Pitfalls of Infrastructure-as-Code in platform engineering
By Venkat Thiruvengadam, founder and CEO of DuploCloud
In the context of cloud operations, the last decade was ruled by DevOps and Infrastructure-as-Code. But what is true DevOps? Is it developers running their own operations? Is it a different job role, where operators learn development skills to automate infrastructure provisioning using Infrastructure-as-Code (IaC) tools like Terraform?
Now that DevOps is widely understood in the latter context, software developers are far from understanding or operating infrastructure. IaC is purely a DevOps tool. When an organization claims to have automated its infrastructure, they mean automation for the efficiency of the DevOps teams, not automation for developers. Developers are still waiting on DevOps for days, for even small infrastructure changes.
While there were efficiencies gained by the current DevOps model, increasingly there is an acknowledgment that we require a better approach to enable developer self-service. This has led to the Platform Engineering Discipline.
The high-level goals of platform engineering are:
- Developer self-service for significant parts of infrastructure updates without DevOps subject matter expertise.
- Built-in security and compliance controls.
Infrastructure-as-Code limitations in platform engineering
From our survey of over 40 enterprises that have made substantial investments in platform engineering, we can see that the prevalent approach is for DevOps teams to build a DevOps platform with IaC as a core underlying technology. They create templates for the organization’s use cases and publish them in a CI/CD pipeline or a self-service catalog.

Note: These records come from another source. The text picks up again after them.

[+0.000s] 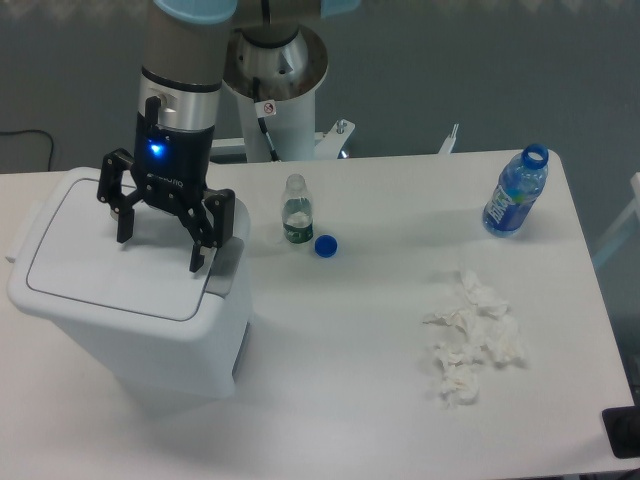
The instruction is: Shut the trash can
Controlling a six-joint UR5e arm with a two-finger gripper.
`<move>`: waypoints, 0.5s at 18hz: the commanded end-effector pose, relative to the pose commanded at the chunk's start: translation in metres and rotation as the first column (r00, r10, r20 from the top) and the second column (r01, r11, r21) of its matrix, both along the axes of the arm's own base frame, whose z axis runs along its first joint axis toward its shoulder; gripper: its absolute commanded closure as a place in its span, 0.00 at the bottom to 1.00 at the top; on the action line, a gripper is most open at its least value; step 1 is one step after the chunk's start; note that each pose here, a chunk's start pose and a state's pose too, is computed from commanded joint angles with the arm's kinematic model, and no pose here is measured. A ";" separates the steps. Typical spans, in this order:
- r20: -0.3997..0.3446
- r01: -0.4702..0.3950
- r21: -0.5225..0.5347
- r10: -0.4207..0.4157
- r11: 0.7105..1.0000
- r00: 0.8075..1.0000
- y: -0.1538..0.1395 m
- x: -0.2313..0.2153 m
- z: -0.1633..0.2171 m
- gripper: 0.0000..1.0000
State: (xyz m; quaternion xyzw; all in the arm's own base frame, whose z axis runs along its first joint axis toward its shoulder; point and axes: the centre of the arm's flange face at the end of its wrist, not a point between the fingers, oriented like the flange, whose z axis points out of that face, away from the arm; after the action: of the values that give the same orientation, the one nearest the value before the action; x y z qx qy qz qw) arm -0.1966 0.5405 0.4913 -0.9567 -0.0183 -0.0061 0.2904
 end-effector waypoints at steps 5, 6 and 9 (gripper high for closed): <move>-0.007 -0.012 0.009 0.012 1.000 1.000 -0.003 -0.007 0.005 0.00; -0.013 -0.023 0.015 0.024 1.000 1.000 -0.006 -0.014 0.009 0.00; -0.064 -0.016 0.018 0.017 1.000 0.998 -0.021 -0.047 0.014 0.00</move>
State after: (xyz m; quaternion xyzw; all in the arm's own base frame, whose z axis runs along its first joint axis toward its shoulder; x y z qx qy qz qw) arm -0.2433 0.5194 0.5050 -0.9537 -0.0167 0.0270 0.2991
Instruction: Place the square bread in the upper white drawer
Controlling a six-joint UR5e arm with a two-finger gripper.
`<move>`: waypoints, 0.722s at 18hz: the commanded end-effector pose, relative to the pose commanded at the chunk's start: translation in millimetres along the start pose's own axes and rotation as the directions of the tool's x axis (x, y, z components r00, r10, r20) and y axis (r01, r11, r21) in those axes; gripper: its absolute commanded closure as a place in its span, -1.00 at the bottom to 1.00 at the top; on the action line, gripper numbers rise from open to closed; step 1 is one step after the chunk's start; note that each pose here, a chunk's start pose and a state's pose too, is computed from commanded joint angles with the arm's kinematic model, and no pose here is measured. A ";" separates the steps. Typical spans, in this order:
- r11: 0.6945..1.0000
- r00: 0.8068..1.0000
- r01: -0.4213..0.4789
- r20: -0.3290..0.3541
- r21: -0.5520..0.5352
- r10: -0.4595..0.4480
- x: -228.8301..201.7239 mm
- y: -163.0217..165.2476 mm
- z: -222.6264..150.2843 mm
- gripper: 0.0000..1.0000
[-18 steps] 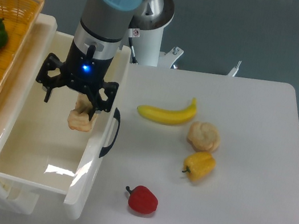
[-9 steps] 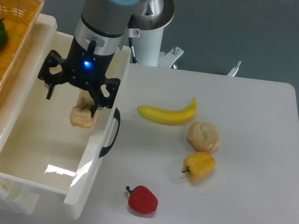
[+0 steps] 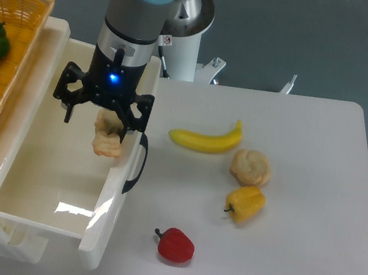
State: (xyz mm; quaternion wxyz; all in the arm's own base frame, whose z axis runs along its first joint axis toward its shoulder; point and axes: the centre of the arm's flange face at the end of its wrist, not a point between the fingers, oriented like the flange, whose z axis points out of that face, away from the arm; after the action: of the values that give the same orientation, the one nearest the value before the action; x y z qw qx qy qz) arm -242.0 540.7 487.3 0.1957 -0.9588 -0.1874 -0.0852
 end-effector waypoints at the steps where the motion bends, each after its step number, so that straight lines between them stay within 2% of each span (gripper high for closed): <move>1: 1.000 1.000 -0.001 -0.001 0.000 0.001 0.9 0.0 0.2 -1.00; 13: 1.000 1.000 -0.011 -0.004 0.010 0.011 10.0 1.9 -8.8 -1.00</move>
State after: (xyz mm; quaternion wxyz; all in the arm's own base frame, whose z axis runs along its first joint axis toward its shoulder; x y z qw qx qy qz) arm -232.9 538.7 497.1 0.2014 -0.9586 -0.1822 -0.0853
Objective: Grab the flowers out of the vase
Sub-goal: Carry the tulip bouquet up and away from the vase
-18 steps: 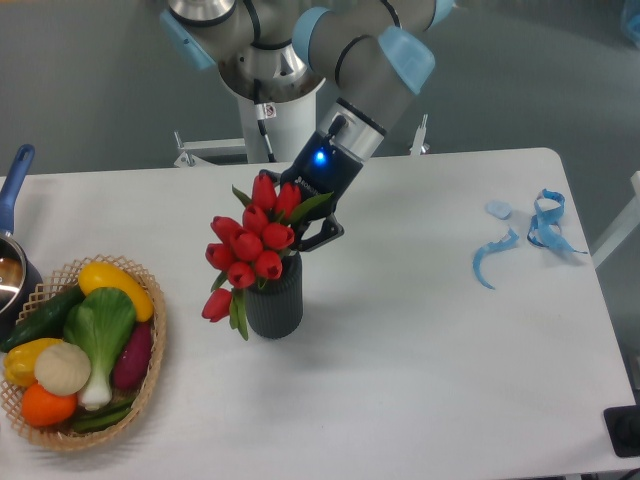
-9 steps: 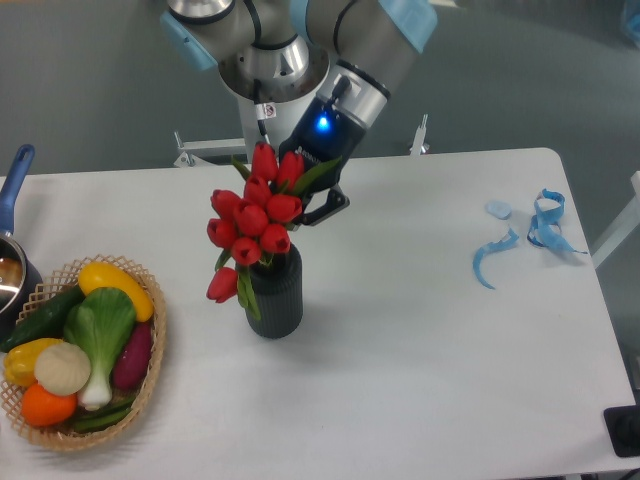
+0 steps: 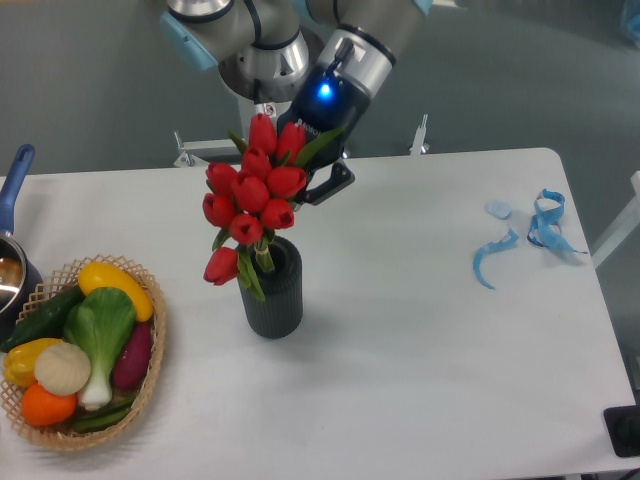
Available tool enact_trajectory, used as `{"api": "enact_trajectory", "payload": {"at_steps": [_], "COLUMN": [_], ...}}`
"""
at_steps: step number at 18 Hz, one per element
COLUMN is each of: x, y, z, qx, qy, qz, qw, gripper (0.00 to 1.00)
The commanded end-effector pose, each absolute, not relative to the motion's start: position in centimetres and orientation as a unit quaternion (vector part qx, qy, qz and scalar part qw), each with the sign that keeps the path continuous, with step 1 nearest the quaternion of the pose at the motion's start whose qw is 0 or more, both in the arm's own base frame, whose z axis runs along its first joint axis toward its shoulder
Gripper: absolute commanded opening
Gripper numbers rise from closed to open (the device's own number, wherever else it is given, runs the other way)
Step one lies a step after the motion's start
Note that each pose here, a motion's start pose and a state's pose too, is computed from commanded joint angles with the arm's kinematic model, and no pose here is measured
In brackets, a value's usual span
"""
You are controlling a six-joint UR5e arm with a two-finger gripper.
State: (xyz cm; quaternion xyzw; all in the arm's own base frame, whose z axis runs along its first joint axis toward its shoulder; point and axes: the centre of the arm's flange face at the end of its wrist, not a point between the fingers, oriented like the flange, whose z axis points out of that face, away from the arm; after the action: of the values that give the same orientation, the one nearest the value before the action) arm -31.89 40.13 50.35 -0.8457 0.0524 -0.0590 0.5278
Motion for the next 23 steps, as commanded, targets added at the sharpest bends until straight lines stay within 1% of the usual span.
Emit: {"api": "enact_trajectory", "payload": {"at_steps": [4,8,10,12,15,17,19,21,23], "x": [-32.1,-31.2,-31.1,-32.1,-34.8,-38.6,-42.0,-44.2,-46.2], "y": [40.2,39.5,39.5,38.6,36.9,35.3,34.4,34.3,33.4], "z": [52.4,55.5,56.5,57.0,56.5,54.7,52.3,50.9,50.8], "qx": [-0.842,-0.836,-0.832,-0.83,-0.83,-0.832,-0.837,-0.839,-0.839], "qy": [0.047,0.036,0.022,0.01,-0.011,-0.042,-0.037,-0.027,-0.031], "qz": [-0.053,-0.046,-0.056,-0.049,-0.034,-0.03,-0.017,-0.009,0.002], "qw": [0.535,0.545,0.552,0.555,0.556,0.552,0.546,0.543,0.543], "gripper": [0.37,0.37,0.37,0.37,0.37,0.37,0.37,0.37,0.37]}}
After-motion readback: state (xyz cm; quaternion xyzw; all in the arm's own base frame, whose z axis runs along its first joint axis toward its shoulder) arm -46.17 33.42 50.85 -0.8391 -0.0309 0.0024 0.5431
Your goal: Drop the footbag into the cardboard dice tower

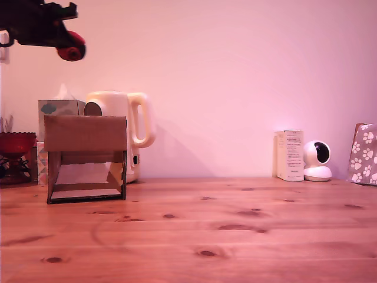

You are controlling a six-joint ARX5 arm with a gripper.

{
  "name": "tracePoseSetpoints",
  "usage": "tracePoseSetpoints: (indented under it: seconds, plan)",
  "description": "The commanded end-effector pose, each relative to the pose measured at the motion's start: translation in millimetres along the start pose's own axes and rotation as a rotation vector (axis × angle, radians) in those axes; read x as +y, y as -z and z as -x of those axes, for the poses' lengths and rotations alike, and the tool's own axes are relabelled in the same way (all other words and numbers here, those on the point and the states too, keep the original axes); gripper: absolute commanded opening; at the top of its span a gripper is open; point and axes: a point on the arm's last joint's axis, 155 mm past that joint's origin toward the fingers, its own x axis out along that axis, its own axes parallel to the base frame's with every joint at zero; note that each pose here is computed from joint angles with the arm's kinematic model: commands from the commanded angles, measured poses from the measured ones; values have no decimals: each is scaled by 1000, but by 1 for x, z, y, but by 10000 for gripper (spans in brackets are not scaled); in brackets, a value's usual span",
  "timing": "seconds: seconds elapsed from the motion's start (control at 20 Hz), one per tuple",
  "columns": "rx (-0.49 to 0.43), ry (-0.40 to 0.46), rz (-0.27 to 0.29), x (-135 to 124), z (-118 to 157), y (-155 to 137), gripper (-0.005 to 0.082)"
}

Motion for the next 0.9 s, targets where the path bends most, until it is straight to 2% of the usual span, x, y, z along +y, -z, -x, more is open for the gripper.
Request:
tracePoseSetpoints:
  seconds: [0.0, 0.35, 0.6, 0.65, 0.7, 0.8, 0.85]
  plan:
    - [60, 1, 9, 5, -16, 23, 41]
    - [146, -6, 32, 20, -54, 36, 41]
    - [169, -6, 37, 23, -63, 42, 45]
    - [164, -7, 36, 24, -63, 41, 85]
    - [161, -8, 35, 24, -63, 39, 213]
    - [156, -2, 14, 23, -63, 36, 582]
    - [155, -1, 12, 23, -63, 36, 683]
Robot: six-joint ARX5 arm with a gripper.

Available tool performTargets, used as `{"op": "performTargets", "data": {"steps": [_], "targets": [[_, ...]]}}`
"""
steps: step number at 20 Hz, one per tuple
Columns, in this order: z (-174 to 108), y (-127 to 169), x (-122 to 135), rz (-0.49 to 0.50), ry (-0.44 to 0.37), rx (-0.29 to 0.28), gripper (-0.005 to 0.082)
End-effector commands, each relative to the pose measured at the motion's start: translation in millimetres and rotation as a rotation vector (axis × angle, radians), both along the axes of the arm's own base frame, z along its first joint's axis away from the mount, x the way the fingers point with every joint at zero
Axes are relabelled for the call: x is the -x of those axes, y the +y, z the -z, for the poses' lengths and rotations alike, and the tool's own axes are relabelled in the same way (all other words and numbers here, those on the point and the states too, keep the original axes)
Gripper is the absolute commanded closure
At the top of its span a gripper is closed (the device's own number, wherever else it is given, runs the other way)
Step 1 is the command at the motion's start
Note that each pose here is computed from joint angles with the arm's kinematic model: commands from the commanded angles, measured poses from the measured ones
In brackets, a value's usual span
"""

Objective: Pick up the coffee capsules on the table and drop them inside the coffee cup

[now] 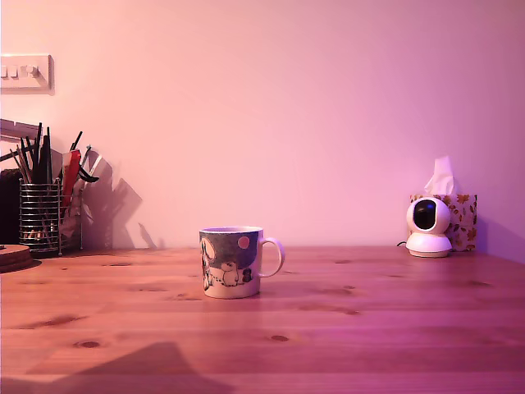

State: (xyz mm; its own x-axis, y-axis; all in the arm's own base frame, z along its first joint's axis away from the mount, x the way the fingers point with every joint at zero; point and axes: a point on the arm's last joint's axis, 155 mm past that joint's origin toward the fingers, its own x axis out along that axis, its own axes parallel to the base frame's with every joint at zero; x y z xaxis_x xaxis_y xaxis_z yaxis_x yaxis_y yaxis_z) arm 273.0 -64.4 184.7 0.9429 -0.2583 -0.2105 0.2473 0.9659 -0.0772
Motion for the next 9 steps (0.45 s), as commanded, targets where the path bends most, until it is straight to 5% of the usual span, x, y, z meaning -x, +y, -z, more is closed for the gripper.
{"op": "performTargets", "data": {"steps": [1, 9], "targets": [[10.4, 0.7, 0.4, -0.004, 0.017, 0.003, 0.0789], [9.3, 0.6, 0.2, -0.005, 0.014, 0.011, 0.0789]]}}
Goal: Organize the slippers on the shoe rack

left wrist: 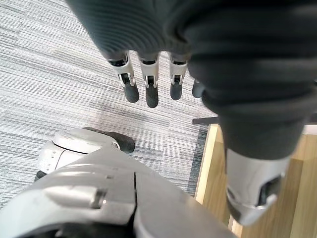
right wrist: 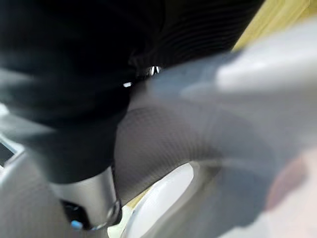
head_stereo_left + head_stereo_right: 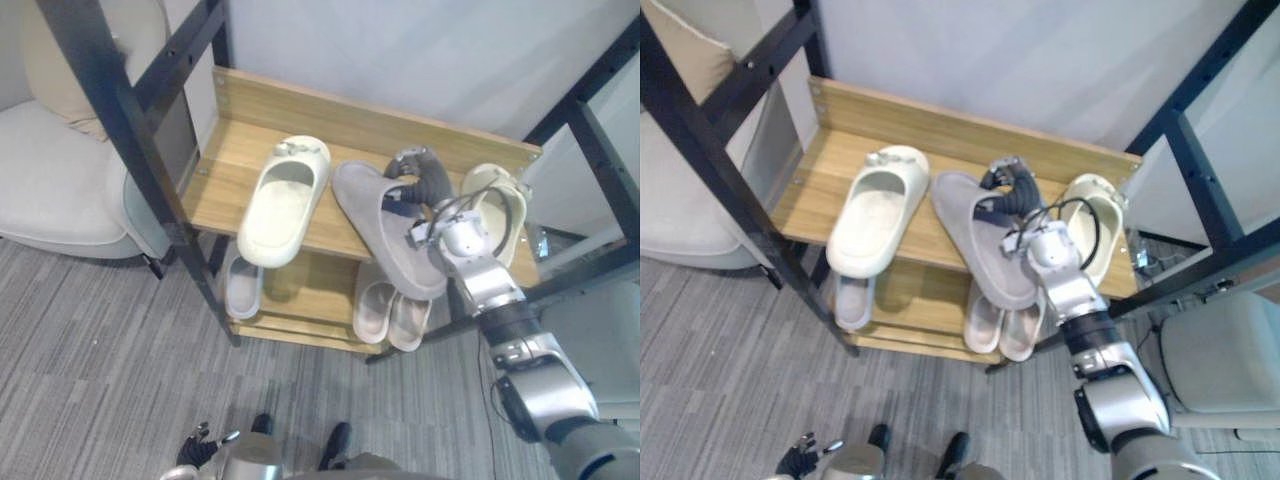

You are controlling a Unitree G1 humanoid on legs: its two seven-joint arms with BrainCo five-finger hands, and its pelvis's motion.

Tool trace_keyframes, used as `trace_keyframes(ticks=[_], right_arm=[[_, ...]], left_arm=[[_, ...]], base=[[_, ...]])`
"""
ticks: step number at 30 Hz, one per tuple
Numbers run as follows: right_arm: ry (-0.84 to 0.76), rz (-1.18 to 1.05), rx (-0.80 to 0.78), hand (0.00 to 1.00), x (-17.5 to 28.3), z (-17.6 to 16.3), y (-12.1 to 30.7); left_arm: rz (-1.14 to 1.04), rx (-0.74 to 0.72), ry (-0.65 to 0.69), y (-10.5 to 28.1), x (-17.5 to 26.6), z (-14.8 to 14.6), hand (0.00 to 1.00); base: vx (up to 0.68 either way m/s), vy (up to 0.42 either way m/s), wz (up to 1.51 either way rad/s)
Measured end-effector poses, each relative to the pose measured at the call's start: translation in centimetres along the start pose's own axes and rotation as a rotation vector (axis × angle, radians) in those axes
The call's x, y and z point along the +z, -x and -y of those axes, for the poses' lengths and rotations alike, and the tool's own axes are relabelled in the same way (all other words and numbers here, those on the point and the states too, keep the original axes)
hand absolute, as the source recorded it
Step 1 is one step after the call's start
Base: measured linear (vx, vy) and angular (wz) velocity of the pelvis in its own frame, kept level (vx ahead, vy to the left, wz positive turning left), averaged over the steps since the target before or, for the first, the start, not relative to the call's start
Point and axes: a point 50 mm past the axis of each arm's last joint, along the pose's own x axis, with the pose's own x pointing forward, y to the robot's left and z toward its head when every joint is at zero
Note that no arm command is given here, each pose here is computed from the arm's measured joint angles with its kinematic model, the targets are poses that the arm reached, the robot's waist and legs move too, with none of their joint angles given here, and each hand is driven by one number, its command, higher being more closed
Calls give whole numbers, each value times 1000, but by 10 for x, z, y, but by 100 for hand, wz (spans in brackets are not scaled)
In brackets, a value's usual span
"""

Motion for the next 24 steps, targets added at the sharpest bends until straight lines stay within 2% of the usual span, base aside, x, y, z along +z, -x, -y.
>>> trace_keyframes(ticks=[9,15,20,24], right_arm=[[-4,24,5,100,5,-1,0],[-48,134,0,100,24,-5,20],[-177,312,-138,100,54,18,39],[-267,413,-160,100,67,25,58]], left_arm=[[0,0,0,0,0,0,0],[-3,2,2,0,0,0,0],[-12,6,13,1,-3,0,0],[-32,3,20,2,-9,2,0]], base=[[0,0,0],[0,0,0],[-14,11,-4],[-18,27,-9]])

Here are the top reasons why platforms that build on top of IaC are failing these platform engineering goals:
- IaC templates are rigid and fall short of changing developer requirements. It is true that DevOps teams can anticipate cloud infrastructure topologies to some extent and have IaC templates for those with a few customizable parameters. But in a microservices world, there are thousands of other workflows and topologies possible, based on changing application needs and security controls. This is made more complex by large data centers and edge infrastructure. A manual approach relying solely on DevOps personnel to constantly build and update myriad combinations in static scripts simply can’t scale.
- Scripting tools can’t build lifecycle management: In cloud operations, people-triggered changes are only a subset of possible use cases. Many asynchronous operations need to be continuously performed. These range from detection of configurations, from desired state to reverting, or complex configuration scenarios where individual components have to be set up asynchronously and brought together later. It could be as simple as a certain component going down and needing to be restored. IaC is a script that runs when triggered to completion. it has no active lifecycle to operate continuously in the background.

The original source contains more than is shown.